▶ [Prompt]
The word "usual" may appear in some of the lines below. State how many lines contain it, and write only that number.

▶ [Stored data]

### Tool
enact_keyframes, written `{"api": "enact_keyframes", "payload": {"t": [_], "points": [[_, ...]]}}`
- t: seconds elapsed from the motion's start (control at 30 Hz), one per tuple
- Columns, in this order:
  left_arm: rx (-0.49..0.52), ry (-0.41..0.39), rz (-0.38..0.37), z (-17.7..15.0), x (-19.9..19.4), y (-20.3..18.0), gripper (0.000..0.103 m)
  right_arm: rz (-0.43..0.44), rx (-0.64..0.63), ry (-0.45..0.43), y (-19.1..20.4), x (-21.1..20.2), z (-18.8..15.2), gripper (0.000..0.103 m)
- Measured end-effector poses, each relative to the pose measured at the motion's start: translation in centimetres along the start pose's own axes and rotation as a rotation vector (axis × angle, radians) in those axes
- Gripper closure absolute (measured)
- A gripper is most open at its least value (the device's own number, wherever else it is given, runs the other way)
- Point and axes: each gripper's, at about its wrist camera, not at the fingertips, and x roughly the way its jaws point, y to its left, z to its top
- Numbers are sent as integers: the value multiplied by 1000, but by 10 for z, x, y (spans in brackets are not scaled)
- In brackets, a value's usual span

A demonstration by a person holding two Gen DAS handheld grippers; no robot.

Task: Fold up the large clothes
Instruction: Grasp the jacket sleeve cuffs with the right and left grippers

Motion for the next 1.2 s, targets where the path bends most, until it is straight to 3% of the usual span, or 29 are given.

▶ [Reply to the task]
2